Putusan MK soal syarat capres-cawapres inilah yang mmenjadi jalan pembuka putra sulung Presiden Joko Widodo atau Jokowi Gibran Rakabuming Raka menjadi pendamping bacapres Koalisi Indonesia Maju atau KIM Prabowo Subianto di Pilpres 2024
“Sejatinya setiap putusan hakim yang eksekutable harus mengandung beberapa hal. Pertama, mengandung ethos (integritas). Kedua, pathos (pertimbangan yuridis bukan politis). Ketiga, logos (dapat diterima akal sehat). Jika ketiga hal ini tidak nampak, para pemutus dalam hal ini para Hakim MK patut dipertanyakan kredibilitas dan kapabilitasnya,” kata Darmadi kepada wartawan di Gedung DPR RI, Jumat,(3/11/2023).
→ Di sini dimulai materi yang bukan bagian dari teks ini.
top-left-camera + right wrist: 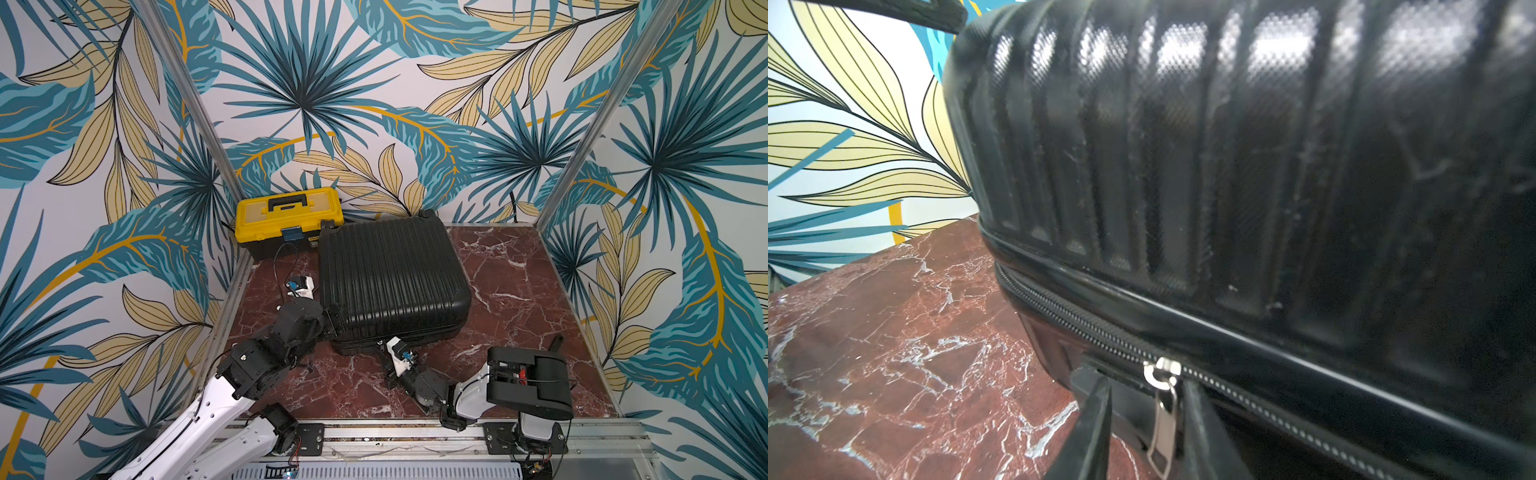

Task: Open the suitcase zippers
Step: Unzip the zipper on the suitcase.

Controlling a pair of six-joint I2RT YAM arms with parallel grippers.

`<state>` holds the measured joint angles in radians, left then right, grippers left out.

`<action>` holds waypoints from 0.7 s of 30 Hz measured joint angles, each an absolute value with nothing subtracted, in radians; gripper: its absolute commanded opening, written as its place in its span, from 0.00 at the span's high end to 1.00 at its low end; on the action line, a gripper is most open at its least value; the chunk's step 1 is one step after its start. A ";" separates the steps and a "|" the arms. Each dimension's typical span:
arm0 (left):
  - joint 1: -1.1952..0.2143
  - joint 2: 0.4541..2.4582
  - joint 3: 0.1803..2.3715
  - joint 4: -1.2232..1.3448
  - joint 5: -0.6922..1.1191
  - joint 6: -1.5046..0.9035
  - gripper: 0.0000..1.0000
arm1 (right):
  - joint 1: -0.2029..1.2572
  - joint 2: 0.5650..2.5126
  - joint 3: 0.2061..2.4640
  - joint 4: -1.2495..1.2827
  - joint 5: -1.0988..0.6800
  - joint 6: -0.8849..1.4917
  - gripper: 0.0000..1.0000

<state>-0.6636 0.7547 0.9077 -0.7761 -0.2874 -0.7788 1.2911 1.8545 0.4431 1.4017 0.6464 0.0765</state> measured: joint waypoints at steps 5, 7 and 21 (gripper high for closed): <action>-0.663 0.750 0.908 -0.776 -0.287 -0.783 0.18 | 1.284 1.872 0.450 1.410 0.667 0.100 0.99; -0.663 0.751 0.912 -0.779 -0.285 -0.788 0.17 | 1.281 1.872 0.450 1.411 0.666 0.103 1.00; -0.646 1.016 1.075 -0.746 -0.173 -1.009 0.17 | 1.279 1.855 0.450 1.375 0.666 0.105 1.00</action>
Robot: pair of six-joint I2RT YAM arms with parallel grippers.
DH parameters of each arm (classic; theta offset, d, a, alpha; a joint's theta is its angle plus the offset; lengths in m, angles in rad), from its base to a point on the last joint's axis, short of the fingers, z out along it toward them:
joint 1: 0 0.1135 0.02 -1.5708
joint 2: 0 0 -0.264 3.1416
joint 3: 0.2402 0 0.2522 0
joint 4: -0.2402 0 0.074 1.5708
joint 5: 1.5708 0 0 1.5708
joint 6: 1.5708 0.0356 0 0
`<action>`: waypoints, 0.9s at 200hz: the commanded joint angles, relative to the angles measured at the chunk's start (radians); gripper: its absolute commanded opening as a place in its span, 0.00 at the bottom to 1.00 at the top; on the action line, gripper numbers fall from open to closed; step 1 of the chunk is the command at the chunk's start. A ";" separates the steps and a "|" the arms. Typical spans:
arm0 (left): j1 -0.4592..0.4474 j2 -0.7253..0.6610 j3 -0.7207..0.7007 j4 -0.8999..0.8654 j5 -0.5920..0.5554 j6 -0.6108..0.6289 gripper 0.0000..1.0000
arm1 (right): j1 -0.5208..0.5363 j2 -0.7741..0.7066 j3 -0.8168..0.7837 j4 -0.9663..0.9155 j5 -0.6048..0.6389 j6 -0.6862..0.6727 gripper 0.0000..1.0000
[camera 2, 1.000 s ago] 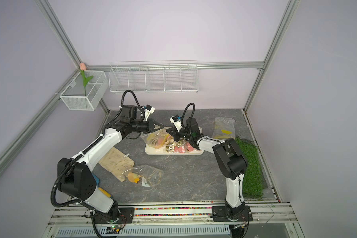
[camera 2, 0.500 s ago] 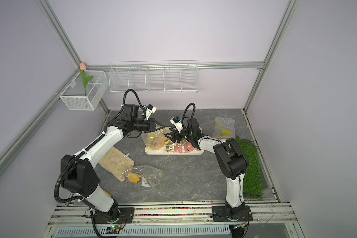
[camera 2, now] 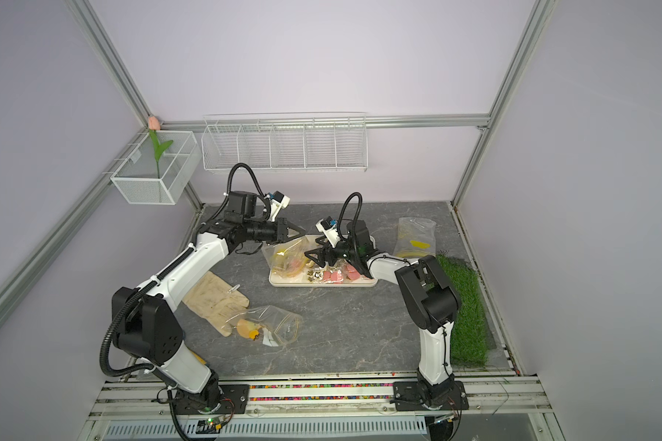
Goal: Pour cookies out of the ziploc bag
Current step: 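Pour the cookies out of the ziploc bag onto the tray.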
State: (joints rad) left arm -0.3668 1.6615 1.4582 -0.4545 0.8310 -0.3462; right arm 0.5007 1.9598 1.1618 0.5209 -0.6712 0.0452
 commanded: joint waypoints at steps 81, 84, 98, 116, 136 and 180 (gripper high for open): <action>0.005 0.043 0.060 0.070 0.029 -0.011 0.00 | -0.005 -0.120 -0.084 -0.031 0.046 0.001 0.87; 0.006 0.045 0.063 0.074 0.030 -0.014 0.00 | -0.005 -0.123 -0.086 -0.034 0.048 0.001 0.87; 0.005 0.058 0.078 0.082 0.037 -0.022 0.00 | -0.006 -0.136 -0.094 -0.043 0.056 0.001 0.87; 0.006 0.063 0.082 0.098 0.039 -0.031 0.00 | -0.005 -0.154 -0.108 -0.050 0.070 -0.002 0.88; 0.006 0.067 0.075 0.136 0.044 -0.053 0.00 | -0.009 -0.171 -0.123 -0.052 0.079 -0.001 0.88; 0.005 0.075 0.064 0.229 0.059 -0.119 0.00 | -0.017 -0.213 -0.148 -0.067 0.090 0.002 0.88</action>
State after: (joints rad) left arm -0.3664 1.7180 1.5013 -0.3027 0.8654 -0.4278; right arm 0.4953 1.7977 1.0389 0.4679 -0.5938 0.0456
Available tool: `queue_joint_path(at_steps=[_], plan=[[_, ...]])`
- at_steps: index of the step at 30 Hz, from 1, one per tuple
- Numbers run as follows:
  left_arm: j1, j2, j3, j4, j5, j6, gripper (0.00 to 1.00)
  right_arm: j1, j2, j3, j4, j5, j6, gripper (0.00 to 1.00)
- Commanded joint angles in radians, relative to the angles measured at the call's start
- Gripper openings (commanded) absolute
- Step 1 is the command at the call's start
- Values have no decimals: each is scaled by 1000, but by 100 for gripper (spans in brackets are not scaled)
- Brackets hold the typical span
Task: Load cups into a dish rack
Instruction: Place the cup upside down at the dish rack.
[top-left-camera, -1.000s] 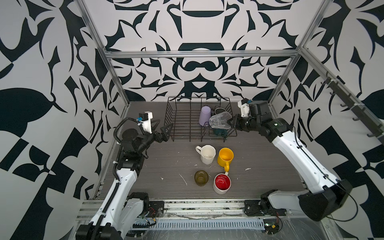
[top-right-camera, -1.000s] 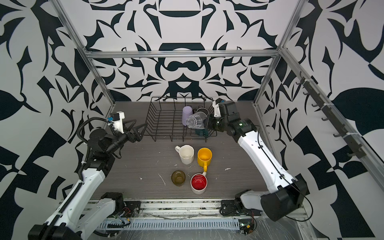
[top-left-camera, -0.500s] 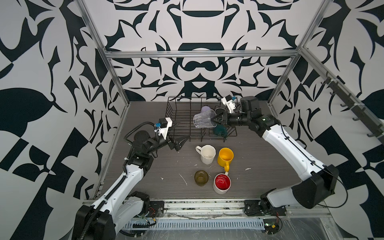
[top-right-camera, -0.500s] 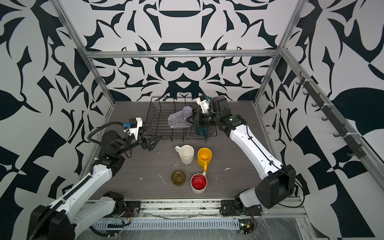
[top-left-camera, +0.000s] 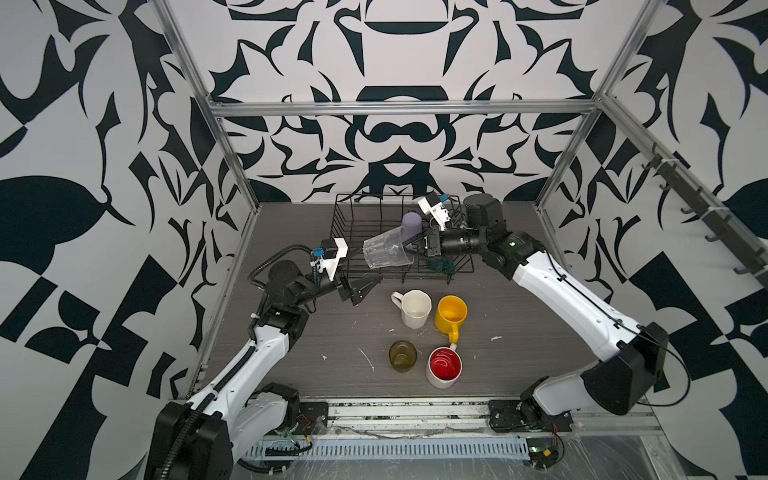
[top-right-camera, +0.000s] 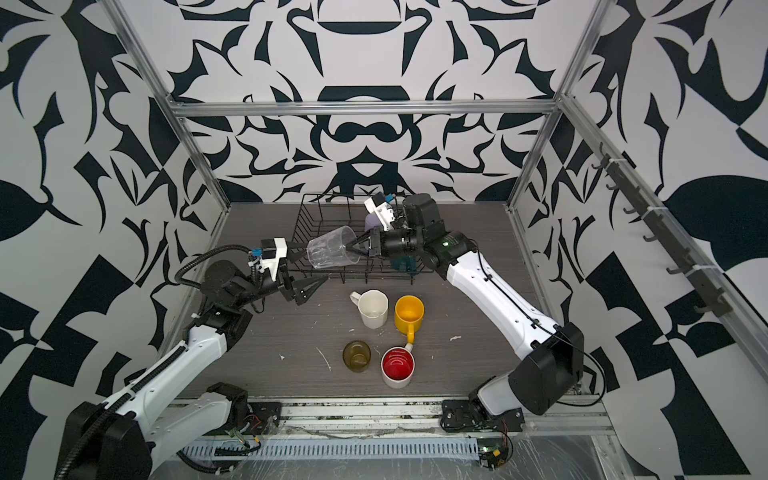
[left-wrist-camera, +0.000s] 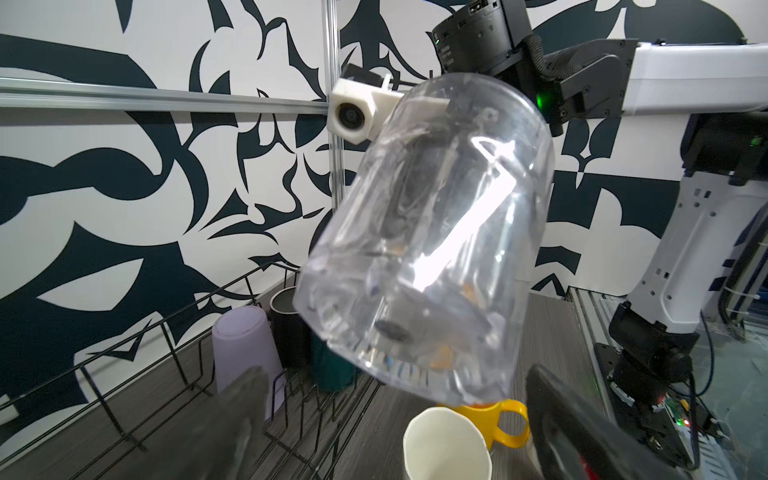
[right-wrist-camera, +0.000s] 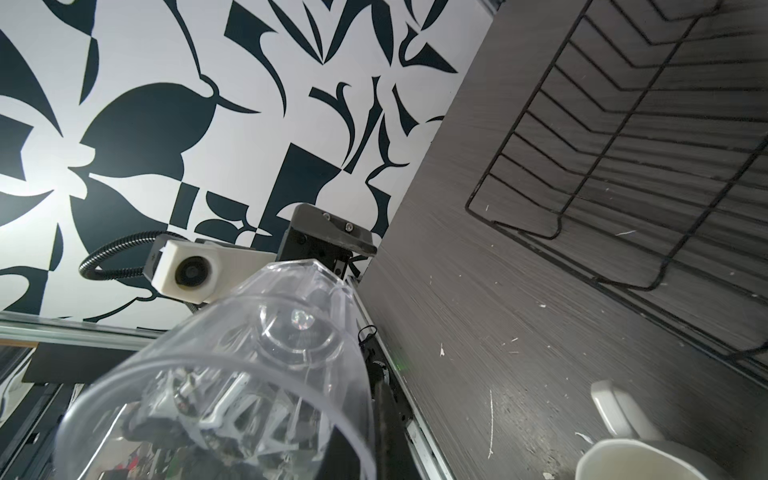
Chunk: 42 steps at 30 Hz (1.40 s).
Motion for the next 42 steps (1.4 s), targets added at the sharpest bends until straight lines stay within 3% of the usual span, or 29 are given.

Selain itu dan yang paling penting, lanjut Bendahara Megawati Institute ini, idealnya tiap putusan harus berdasarkan pada idee des recht.
“Kalau mengutip apa yang dikatakan Gustav Radbruch idealnya setiap putusan harus didasarkan pada tiga prinsip utama yaitu keadilan (gerechtigkeit), kepastian (rechtsicherheit) dan kemanfaatan (zwechmassigkeit)” papar pria bergelar Assc Prof Dr ini.
Anggota DPR RI dari Fraksi PDIP ini menambahkan bahwa MK bukanlah panggung teater yang mempertunjukkan kedunguan intelektual.
“MK tempatnya para begawan hukum yang sudah paripurna dari segala kepentingan bersifat pragmatis. Para hakim MK sekarang terlihat seperti para pemain teater yang hanya bekerja atas naskah/script yang dibuat sutradara dari luar,” sindirnya.
Padahal, jelas dia, jika merujuk pada bunyi pasal 1 UU no 4 Tahun 2004 bahwa kekuasaan kehakiman adalah kekuasaan negara yang merdeka dalam menyelenggarakan peradilan berdasarkan pada Pancasila.
“Harusnya mereka bekerja atas dasar hukum bukan atas dasar pesanan oligarki,” tegasnya.
Kondisi semacam ini, kata dia, mengingatkannya pada sebuah cerita dongeng karya Hans Christian Andersen (The Emperor’s New Clothes).
“Dalam dongeng ini diceritakan ada seorang raja memamerkan baju kebesarannya dengan berjalan-jalan ke tempat publik, di tengah kerumunan sekumpulan anak-anak kecil mencela bahwa raja tersebut sebenarnya sedang telanjang. Tentu ini metafor.
Artinya, lanjut Darmadi, para raja atau simbol kekuasaan sedang mempertontonkan kebodohannya dengan segala kemegahannya di hadapan rakyat.
“Para hakim MK dengan jubah hukum kebesarannya pun persis seperti cerita dongeng itu tadi yaitu mempertontonkan kebodohannya secara telanjang dihadapan rakyat,” sindirnya.